The task: Please transcribe only the lines that run from the line bearing "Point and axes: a" to the end of the entries, keeping both end lines. Skip the pictures.

Data section:
..............................

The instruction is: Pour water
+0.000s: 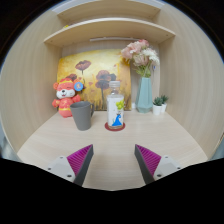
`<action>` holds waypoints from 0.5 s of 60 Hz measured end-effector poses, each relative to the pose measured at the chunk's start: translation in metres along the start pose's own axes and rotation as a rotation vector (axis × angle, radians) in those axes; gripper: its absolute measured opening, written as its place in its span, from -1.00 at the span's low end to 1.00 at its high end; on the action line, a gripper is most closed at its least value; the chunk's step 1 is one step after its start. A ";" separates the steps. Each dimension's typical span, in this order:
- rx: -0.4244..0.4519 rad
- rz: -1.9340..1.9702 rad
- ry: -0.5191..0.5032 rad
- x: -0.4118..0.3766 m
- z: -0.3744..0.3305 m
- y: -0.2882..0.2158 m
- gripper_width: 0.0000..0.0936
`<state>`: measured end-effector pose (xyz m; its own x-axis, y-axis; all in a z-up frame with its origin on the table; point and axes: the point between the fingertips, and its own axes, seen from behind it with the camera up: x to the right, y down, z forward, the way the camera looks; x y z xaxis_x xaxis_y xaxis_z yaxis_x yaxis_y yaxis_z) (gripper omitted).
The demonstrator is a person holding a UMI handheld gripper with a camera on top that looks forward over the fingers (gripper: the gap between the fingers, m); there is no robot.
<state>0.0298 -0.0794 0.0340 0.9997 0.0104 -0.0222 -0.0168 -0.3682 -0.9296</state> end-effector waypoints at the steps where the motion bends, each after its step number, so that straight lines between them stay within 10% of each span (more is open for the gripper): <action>1: -0.006 -0.003 0.001 -0.001 -0.005 0.004 0.82; 30: 0.083 0.003 0.006 -0.012 -0.114 -0.040 0.83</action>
<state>0.0208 -0.1706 0.1137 0.9997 0.0035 -0.0232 -0.0212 -0.2894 -0.9570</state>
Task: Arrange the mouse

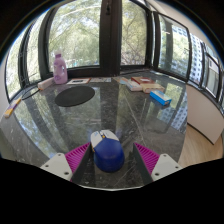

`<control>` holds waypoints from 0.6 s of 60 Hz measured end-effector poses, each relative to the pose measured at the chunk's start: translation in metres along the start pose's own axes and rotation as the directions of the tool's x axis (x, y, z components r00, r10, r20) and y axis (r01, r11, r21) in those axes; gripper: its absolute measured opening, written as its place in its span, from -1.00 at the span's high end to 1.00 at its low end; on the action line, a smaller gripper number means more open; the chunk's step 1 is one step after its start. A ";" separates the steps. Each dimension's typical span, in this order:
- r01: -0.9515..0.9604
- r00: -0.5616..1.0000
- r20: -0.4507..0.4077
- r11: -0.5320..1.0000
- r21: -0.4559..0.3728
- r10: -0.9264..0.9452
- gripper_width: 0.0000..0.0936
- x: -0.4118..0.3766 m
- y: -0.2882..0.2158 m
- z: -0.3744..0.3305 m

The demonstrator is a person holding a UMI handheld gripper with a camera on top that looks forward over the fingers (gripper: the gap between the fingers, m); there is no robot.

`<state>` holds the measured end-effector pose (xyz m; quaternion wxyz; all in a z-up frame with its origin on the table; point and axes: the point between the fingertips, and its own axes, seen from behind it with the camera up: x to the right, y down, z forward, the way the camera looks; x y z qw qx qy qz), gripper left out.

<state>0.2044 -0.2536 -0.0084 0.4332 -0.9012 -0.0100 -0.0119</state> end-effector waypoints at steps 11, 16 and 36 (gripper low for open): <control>-0.026 1.000 -0.008 1.000 0.001 0.026 -0.24 0.003 -0.009 0.021; -0.005 0.999 -0.036 1.000 0.011 0.006 -0.03 0.004 -0.012 0.021; -0.105 0.977 -0.185 0.994 0.024 0.107 0.22 0.009 -0.014 0.017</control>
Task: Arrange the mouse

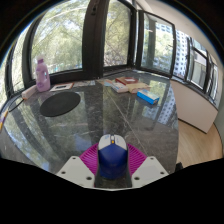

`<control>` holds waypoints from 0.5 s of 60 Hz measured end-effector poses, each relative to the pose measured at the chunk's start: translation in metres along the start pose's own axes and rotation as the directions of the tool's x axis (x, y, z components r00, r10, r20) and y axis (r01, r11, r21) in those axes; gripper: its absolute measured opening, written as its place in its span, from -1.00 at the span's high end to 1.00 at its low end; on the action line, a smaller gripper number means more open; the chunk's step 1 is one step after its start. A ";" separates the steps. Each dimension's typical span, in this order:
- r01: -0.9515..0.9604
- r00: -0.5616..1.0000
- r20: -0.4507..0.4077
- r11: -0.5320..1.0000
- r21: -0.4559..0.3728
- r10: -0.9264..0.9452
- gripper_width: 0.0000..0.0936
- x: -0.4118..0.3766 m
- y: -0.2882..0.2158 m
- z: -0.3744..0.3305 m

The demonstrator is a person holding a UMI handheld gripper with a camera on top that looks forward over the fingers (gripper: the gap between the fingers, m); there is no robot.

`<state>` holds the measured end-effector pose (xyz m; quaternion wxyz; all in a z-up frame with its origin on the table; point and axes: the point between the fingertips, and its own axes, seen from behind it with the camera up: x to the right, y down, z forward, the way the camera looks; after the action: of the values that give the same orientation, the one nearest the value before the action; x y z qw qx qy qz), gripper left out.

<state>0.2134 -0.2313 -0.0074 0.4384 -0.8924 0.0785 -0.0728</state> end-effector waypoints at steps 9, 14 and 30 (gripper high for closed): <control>-0.054 0.995 -0.077 0.997 0.051 0.058 0.22 0.011 -0.041 -0.021; -0.046 0.991 -0.118 0.992 0.121 0.060 0.22 0.026 -0.095 -0.027; -0.052 0.997 -0.029 0.914 0.402 0.069 0.22 -0.033 -0.314 -0.010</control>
<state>0.2035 -0.0430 0.2463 0.6122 -0.7790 0.0988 -0.0926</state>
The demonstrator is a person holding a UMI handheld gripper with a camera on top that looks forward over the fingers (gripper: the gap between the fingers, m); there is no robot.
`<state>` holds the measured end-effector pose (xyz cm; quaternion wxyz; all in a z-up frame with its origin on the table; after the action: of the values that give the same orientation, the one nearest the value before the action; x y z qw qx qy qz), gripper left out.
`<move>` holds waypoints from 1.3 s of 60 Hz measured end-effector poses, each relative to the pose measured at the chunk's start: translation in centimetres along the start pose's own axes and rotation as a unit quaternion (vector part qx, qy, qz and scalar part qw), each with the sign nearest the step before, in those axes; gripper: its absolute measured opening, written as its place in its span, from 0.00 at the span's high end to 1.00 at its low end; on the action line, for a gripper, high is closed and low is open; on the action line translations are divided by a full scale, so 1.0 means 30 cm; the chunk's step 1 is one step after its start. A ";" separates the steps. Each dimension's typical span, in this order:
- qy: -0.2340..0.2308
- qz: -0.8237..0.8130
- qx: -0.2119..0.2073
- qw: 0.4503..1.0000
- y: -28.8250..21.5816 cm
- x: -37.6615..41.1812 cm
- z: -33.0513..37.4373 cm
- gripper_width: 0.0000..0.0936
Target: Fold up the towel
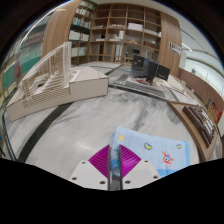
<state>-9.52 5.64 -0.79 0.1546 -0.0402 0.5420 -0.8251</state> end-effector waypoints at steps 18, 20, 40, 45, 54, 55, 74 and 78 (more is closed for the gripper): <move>0.014 0.000 -0.008 1.000 -0.013 -0.013 -0.014 0.99; 0.013 -0.028 -0.009 0.999 -0.015 -0.014 -0.009 0.99; 0.095 -0.110 -0.102 0.984 -0.256 -0.461 0.169 1.00; 0.122 -0.118 -0.067 0.983 -0.127 -0.584 0.169 0.99; 0.128 -0.137 -0.032 0.982 0.027 -0.685 0.165 0.97; 0.127 -0.135 -0.032 0.982 0.028 -0.689 0.165 0.96; 0.115 -0.105 -0.055 0.986 -0.022 -0.727 0.299 0.11; 0.111 -0.105 -0.066 0.986 -0.044 -0.702 0.389 0.11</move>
<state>12.92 2.14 7.33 0.0034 -0.0155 0.6021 -0.7982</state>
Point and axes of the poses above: the point between the fingertips, and its own axes, seen from behind it with the camera up: x to the left, y down, z backward, against the way the camera looks, the point moved 1 cm from there along z, backward, against the way the camera looks, and after that the axes turned 14 degrees about -x, right-handed, at the moved point
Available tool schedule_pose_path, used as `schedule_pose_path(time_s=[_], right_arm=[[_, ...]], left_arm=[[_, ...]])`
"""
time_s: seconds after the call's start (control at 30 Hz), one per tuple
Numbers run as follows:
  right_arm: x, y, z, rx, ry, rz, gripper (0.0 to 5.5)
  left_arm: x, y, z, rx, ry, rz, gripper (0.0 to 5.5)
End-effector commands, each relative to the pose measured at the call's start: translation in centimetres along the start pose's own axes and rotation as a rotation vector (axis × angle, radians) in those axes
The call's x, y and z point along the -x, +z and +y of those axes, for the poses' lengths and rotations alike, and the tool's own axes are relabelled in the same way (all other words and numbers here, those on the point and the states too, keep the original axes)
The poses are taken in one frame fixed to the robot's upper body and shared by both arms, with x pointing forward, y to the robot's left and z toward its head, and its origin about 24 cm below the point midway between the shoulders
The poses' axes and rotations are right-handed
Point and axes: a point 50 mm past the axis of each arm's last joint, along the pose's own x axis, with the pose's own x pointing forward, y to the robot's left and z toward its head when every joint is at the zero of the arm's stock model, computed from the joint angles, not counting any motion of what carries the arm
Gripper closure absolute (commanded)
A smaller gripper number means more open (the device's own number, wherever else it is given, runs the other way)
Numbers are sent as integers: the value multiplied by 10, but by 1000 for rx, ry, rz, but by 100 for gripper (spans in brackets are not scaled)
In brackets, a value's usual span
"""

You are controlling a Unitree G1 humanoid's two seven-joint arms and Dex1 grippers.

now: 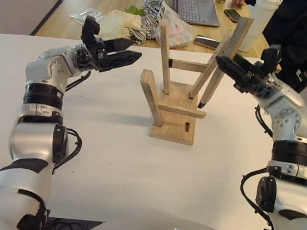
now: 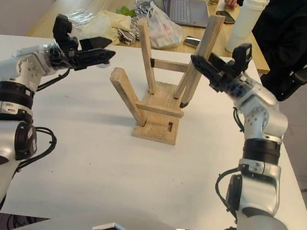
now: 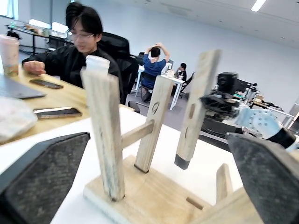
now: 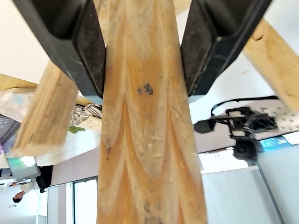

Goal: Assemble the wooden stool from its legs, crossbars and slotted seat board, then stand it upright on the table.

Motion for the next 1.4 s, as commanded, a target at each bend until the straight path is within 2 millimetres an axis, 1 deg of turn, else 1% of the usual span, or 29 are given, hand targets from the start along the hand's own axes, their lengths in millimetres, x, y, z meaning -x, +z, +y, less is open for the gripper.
schedule_pose_path(time_s=[0.03, 0.13, 0.23, 0.37, 0.47, 0.6, 0.77, 1.0, 1.1, 1.17, 1.4], right_arm=[[27, -15, -1, -75, -48, -174, 348], [43, -28, 3, -142, -55, -245, 348], [51, -36, 11, -194, -26, -294, 348], [49, -47, 25, -220, 36, -328, 348], [47, -62, 31, -240, 42, -314, 348], [48, -74, 32, -238, 24, -302, 348], [47, -84, 27, -222, -5, -303, 348], [48, -99, 30, -231, -23, -299, 348], [51, -106, 32, -204, -24, -248, 348], [57, -108, 30, -173, -21, -182, 348], [87, -103, 14, -119, 50, 113, 348]], left_arm=[[6, -8, 1, 20, 49, -53, 10], [8, -10, 1, 34, 66, -70, 10], [6, -10, 1, 38, 68, -72, 10], [3, -11, 1, 46, 65, -73, 10], [0, -13, 2, 53, 64, -70, 10], [0, -12, 3, 53, 66, -66, 10], [-2, -10, 3, 57, 59, -57, 10], [-8, -10, 4, 63, 38, -32, 10], [-8, -12, 4, 67, 36, -22, 10], [-7, -13, 4, 69, 41, -21, 10], [-3, -25, 2, 87, 54, -34, 10]])
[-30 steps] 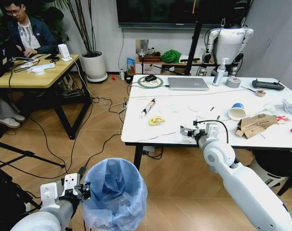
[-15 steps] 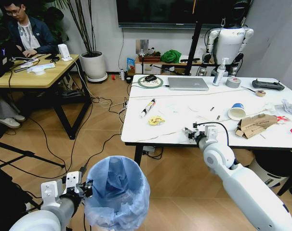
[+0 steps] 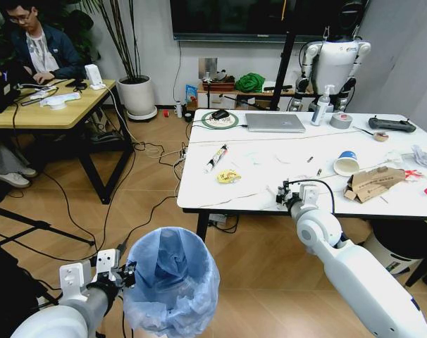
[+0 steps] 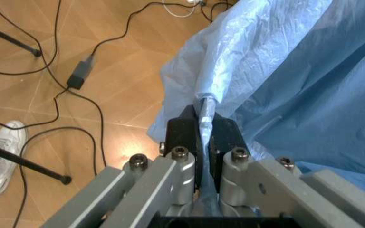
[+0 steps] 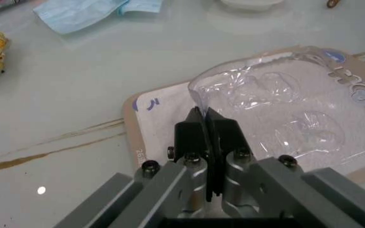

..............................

Result below:
Point and axes: a point 50 mm past the axis of each arm's last joint, along the pose's own x axis, with the pose's own x pointing forward, y to the robot's left and z toward its head when every joint is at the zero of the arm's stock model, computed from the joint angles, not counting any motion of what carries the arm
Gripper closure absolute (commanded)
A smaller gripper number means more open (the device's own number, wherever else it is given, runs the other way)
Numbers are sent as integers: the value multiplied by 10, but by 1000 for rx, ry, rz, but by 100 for gripper (spans in brackets are not scaled)
In brackets, a value's usual span
"""

You are controlling a Unitree G1 humanoid's two seven-joint arms and Dex1 grippers.

now: 
now: 
now: 
now: 

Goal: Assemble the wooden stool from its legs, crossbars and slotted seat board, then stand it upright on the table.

Motion for the next 1.4 s, as commanded, a target at each bend until the straight path is within 2 millimetres an axis, 1 deg of turn, else 1% of the usual span, or 29 are given, hand targets from the start along the hand's own axes, their lengths in millimetres, x, y, z meaning -x, +z, +y, less is open for the gripper.
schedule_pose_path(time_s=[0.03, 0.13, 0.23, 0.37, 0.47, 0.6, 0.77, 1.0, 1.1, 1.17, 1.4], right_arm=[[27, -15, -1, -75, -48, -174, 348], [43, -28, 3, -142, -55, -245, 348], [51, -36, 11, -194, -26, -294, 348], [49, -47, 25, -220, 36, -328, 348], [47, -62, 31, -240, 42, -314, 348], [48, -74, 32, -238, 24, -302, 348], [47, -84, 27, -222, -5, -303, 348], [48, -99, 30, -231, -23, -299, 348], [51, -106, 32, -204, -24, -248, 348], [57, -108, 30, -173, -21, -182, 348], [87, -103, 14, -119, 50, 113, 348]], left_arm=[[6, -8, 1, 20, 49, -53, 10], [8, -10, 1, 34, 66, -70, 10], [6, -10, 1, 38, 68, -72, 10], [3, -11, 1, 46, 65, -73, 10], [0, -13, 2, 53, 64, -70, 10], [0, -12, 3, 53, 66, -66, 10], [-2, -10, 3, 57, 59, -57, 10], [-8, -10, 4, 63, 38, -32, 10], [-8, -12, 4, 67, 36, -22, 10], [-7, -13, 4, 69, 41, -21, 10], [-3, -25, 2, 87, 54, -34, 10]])
[-30 steps] 
[-15 steps] 
[+0 steps] 
[+0 steps] 
[+0 steps] 

That concludes the response.